**The data**
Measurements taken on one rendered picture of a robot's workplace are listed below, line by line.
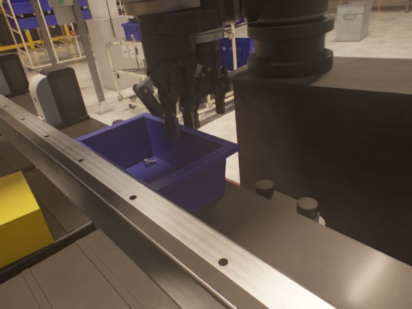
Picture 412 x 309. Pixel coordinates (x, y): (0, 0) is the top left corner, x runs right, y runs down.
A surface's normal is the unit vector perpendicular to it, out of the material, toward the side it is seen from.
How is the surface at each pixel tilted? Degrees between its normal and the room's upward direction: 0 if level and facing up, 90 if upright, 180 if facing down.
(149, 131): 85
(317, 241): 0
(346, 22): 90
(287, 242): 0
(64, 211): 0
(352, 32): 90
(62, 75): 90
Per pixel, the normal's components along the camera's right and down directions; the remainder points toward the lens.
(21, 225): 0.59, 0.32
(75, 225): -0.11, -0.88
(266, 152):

**Instructions to follow**
Count the lines of the listing above that include the word "down" and report the number by itself.

**Exercise response**
3